Description of Reference Numerals

[0110] 10 (10A, 10B, 10C, 10D, 10E, 10F, 10G) biological data estimation device, 20 output device, 100 (100A, 100B, 100C, 100D, 100E, 100F, 100G) learning device, 110, 110A luminance data acquisition unit, 120 true value data acquisition unit, 130 (130A, 130B, 130C, 130E, 130F, 130G) time difference correction unit, 140 model learning unit, 150 biological data estimation unit, 200 imaging device, 300 sensor device, 400 database, 410A1, 410A2, 410B1, 410B2, 410C1, 410C2 pair data (data set), 411 luminance data, 412 true value data, 10001 processor, 10002 memory, 10003 input / output interface, 10004 communication circuit, 20001 processing circuit, 20002 memory, 20003 input / output interface, 20004 communication circuit.

Claims

1. A luminance data acquisition unit that acquires time-series luminance data based on time-series imaging data, A true value data acquisition unit that acquires time-series true value data using time-series biological reference information based on a biological signal, A time difference correction unit that corrects the time difference between the time-series luminance data and the time-series true value data, A model learning unit that constructs a learning model that outputs biological data from the time-series luminance data using the time-series luminance data and the time-series true value data output by the time difference correction unit, A learning device comprising the same.

2. The time difference correction unit, compares the time-series luminance data acquired by the luminance data acquisition unit with the time-series true value data acquired by the true value data acquisition unit, and corrects the time difference between the time-series luminance data and the time-series true value data, corrects the time-series true value data based on the time-series luminance data, The learning device according to claim 1.

3. The time difference correction unit, compares the time-series luminance data acquired by the luminance data acquisition unit with the time-series true value data acquired by the true value data acquisition unit, and corrects the time difference between the time-series luminance data and the time-series true value data, corrects the time-series luminance data based on the time-series true value data, The learning device according to claim 1.

4. The time difference correction unit, compares the time-series luminance data acquired by the luminance data acquisition unit with the time-series true value data acquired by the true value data acquisition unit, and corrects the time difference between the time-series luminance data and the time-series true value data, corrects the time-series true value data and the time-series luminance data respectively, The learning device according to claim 1.

5. The biological reference information is a pulse wave, The learning device according to any one of claims 1 to 4.

6. The biological reference information is a continuous blood pressure waveform, The learning device according to any one of claims 1 to 4.

7. The biological reference information is an electrocardiogram waveform, The learning device according to any one of claims 1 to 4.

8. Acquire in order, for each combination, the combination of the time-series luminance data and the time-series true value data of each of a plurality of persons, and for each combination, execute the processing by the luminance data acquisition unit, the true value data acquisition unit, the time difference correction unit, and the model learning unit, The learning device according to any one of claims 1 to 4.

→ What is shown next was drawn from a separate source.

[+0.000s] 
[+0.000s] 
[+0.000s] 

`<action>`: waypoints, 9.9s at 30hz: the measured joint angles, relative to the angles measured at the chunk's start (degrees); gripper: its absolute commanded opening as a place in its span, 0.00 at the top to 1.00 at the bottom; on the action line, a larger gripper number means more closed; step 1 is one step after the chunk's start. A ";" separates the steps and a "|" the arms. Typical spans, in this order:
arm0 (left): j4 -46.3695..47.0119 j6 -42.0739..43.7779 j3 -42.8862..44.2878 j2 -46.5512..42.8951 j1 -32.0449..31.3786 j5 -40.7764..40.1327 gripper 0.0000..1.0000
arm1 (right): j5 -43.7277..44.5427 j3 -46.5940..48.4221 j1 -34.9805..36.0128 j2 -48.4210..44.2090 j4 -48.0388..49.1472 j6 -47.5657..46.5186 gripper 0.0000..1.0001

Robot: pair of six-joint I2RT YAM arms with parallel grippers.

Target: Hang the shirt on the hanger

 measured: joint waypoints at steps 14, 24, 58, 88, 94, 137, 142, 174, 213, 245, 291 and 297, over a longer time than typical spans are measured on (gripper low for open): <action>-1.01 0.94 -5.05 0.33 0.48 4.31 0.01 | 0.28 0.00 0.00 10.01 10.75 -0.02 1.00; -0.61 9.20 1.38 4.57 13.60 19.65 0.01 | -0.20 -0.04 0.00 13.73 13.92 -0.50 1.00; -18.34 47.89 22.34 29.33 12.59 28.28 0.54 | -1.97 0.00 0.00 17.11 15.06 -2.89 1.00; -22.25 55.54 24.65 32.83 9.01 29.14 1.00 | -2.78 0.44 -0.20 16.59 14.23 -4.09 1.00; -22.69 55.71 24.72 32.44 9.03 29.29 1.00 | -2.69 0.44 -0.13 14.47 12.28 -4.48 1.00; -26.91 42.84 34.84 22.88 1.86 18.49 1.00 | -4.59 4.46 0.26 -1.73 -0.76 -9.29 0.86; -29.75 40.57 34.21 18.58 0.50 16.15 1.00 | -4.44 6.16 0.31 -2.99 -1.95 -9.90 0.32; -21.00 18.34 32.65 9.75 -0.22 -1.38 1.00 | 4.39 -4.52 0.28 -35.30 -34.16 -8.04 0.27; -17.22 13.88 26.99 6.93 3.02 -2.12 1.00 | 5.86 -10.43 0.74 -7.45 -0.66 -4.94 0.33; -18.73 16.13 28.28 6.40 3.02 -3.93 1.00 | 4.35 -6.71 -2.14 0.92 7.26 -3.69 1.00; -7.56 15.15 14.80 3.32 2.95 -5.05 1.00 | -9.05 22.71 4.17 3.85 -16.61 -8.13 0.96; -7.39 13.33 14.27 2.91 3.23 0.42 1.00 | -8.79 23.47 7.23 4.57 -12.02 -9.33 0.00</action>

9. A luminance data acquisition unit that acquires time-series luminance data based on time-series imaging data; A true value data acquisition unit that acquires time-series true value data using time-series biological reference information based on a biological signal; A time difference correction unit that corrects the time difference between the time-series luminance data and the time-series true value data; A model learning unit that constructs a learning model that outputs biological data from the time-series luminance data using the time-series luminance data and the time-series true value data output by the time difference correction unit; A biological data estimation unit that estimates biological data based on the learning model constructed by the model learning unit and the time-series luminance data acquired by the luminance data acquisition unit; A biological data estimation device comprising:

10. The time difference correction unit: Compares the time-series luminance data acquired by the luminance data acquisition unit with the time-series true value data acquired by the true value data acquisition unit, and corrects the time difference between the time-series luminance data and the time-series true value data, Corrects the time-series true value data based on the time-series luminance data; The biological data estimation device according to claim 9.

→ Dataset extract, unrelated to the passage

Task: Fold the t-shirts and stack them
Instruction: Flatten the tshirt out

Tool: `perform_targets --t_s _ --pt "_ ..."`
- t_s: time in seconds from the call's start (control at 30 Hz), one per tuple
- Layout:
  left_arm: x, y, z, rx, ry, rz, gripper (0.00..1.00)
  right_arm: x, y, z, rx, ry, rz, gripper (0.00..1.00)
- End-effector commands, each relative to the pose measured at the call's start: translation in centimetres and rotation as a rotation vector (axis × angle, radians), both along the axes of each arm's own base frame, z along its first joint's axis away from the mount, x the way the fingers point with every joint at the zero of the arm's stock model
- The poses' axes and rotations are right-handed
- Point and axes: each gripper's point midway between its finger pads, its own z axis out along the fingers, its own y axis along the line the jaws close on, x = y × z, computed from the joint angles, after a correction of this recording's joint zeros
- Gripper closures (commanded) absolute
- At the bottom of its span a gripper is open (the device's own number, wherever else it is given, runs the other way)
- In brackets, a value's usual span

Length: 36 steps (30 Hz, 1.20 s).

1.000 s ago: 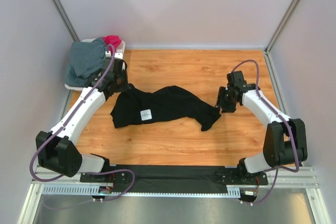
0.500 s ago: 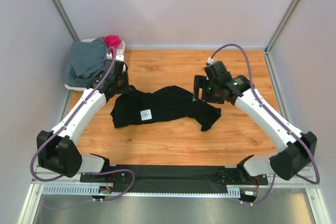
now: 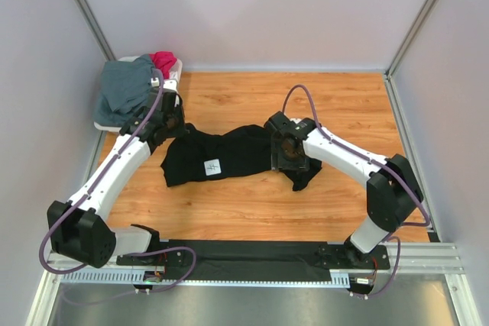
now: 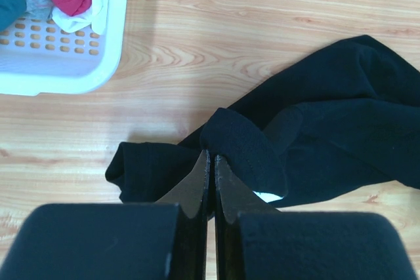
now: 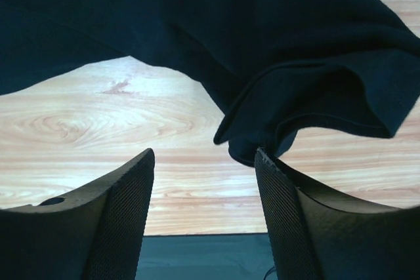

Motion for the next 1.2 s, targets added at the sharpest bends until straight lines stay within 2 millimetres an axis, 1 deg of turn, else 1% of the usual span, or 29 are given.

11. The time difference correction unit: Compares the time-series luminance data acquired by the luminance data acquisition unit with the time-series true value data acquired by the true value data acquisition unit, and corrects the time difference between the time-series luminance data and the time-series true value data, Corrects the time-series luminance data based on the time-series true value data; The biological data estimation device according to claim 9.

12. The time difference correction unit: Compares the time-series luminance data acquired by the luminance data acquisition unit with the time-series true value data acquired by the true value data acquisition unit, and corrects the time difference between the time-series luminance data and the time-series true value data, Corrects the time-series true value data and the time-series luminance data respectively; The biological data estimation device according to claim 9.

13. The biological reference information is a pulse wave. The biological data estimation device according to any one of claims 9 to 12.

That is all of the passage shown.